Dopamine-like renal and mesenteric vasodilation caused by apomorphine 6-propylnorapomorphine and 2-amino-6, 7-dihydroxy-l,2,3,4-tetrahydronaphthalene

Abstract

DOPAMINE has several unique actions in the central nervous system (CNS)—particularly the striatum—and in blood vessels, which seem to be due to interactions with specific receptors^1,2. It is not known whether the vascular and CNS effects are mediated by actions on the same or different receptors.

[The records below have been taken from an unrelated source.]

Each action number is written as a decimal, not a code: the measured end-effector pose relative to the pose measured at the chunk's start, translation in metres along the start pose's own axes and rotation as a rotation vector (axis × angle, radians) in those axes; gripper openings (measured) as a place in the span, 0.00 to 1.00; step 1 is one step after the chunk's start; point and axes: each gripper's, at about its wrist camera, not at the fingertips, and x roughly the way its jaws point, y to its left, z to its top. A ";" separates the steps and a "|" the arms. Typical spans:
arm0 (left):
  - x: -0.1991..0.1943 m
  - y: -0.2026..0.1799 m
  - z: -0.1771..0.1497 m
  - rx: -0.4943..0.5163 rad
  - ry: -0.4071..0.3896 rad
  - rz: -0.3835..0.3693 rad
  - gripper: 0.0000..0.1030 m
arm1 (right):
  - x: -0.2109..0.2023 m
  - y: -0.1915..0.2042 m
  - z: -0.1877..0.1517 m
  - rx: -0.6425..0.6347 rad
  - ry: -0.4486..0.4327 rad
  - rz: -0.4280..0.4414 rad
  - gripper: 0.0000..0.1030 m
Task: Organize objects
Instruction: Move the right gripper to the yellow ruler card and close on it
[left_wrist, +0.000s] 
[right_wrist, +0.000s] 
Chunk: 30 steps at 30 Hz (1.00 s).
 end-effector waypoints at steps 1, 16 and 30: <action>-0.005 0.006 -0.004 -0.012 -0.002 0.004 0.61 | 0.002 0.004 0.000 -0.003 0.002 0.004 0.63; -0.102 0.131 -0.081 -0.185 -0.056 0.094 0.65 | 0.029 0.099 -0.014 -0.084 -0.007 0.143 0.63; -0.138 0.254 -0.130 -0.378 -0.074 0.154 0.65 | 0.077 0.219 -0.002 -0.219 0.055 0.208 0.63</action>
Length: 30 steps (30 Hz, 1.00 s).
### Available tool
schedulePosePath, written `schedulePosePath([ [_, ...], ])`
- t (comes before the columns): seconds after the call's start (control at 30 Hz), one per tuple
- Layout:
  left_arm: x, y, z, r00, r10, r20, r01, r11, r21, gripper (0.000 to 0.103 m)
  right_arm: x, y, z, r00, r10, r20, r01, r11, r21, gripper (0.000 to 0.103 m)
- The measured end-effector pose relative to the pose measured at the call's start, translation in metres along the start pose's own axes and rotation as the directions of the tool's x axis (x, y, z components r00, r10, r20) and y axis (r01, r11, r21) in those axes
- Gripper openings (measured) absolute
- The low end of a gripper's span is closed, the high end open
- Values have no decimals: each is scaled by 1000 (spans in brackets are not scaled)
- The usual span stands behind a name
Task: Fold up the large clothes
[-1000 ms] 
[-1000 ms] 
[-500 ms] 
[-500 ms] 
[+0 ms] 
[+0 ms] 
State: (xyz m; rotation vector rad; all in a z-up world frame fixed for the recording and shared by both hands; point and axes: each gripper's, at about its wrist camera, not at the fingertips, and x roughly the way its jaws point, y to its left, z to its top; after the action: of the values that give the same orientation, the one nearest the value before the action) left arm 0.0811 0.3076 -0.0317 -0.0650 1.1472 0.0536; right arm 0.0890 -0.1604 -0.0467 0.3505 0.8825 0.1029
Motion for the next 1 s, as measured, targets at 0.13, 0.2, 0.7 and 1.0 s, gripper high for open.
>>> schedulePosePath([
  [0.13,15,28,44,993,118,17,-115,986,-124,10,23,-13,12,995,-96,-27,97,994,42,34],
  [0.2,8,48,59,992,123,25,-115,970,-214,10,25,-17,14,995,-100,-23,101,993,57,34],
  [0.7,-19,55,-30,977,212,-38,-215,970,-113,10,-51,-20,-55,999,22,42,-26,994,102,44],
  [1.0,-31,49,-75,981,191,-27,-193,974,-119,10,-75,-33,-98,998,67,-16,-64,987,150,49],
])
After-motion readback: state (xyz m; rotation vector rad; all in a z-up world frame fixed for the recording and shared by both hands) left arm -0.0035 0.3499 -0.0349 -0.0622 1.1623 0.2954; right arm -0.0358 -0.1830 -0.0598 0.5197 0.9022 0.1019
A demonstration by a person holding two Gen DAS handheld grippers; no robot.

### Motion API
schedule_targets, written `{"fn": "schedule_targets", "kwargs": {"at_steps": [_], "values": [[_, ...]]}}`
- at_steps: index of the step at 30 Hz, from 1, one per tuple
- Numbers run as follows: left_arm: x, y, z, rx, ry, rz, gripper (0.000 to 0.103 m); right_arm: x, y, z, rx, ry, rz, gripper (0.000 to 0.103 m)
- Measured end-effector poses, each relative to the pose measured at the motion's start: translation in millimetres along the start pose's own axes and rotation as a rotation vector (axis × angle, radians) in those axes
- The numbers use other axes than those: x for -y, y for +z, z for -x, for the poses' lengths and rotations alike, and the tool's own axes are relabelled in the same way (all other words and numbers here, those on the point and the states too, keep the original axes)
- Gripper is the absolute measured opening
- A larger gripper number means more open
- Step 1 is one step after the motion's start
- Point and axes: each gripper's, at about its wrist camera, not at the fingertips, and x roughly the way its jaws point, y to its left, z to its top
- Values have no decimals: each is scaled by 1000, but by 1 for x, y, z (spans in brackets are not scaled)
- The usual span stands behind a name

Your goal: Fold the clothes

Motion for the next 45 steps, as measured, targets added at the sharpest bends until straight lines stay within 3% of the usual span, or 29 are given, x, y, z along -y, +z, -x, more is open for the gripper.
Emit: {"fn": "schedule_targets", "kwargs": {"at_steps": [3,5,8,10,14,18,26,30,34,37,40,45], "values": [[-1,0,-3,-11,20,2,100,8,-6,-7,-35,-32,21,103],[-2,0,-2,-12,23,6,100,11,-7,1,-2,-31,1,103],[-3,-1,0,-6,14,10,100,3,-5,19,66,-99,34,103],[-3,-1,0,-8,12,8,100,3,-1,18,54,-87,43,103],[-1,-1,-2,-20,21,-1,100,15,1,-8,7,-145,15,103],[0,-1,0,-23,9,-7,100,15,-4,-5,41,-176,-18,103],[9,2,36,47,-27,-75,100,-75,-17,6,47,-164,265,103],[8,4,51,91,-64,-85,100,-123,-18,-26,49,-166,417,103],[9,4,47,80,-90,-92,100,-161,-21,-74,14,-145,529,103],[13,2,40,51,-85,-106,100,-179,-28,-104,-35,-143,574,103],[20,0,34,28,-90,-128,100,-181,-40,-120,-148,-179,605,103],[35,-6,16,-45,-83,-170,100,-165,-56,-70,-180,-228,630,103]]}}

To demonstrate receptor identity, classical receptor theory requires that tissues respond in the same rank order to a series of agonists of varying potency³. Remarkable similarities have been revealed in the relative efficacy of dopamine agonists in dilating canine renal blood vessels⁴ and in increasing dopamine-sensitive cyclic AMP accumulation in homogenates of rat striatum⁹. Further characterisation has been restricted for lack of additional agonists to extend the potency series. We describe here a comparison of the actions of two recently described dopamine agonists, 2-amino-6,7-dihydroxy-l,2,3,4-tetrahydro-naphthalene (ADTN) and 6-propyl-norapomorphine (PNA) with dopamine and apomorphine in the canine renal and mesenteric vascular beds. Apomorphine, which has structural similarities to dopamine, causes dopamine-like vasodilation⁴ and increases cyclic AMP accumulation in rat striatum⁵ but is much less potent and efficacious than dopamine in both systems. Woodruff et al.⁶ found that ADTN exerted dopamine-like actions in the CNS of mice and resembled dopamine in decreasing blood pressure in guinea pigs. ADTN is equipotent with dopamine in increasing cyclic AMP accumulation in rat striatal homogenates⁵, and intra-striatal injections of ADTN in rats and guinea pigs produce a dyskinetic phenomenon characteristic of dopamine-like agents^7,8. Cannon^9,10 suggested that PNA was a dopamine agonist on the basis of its emetic potency in the anaesthetised dog.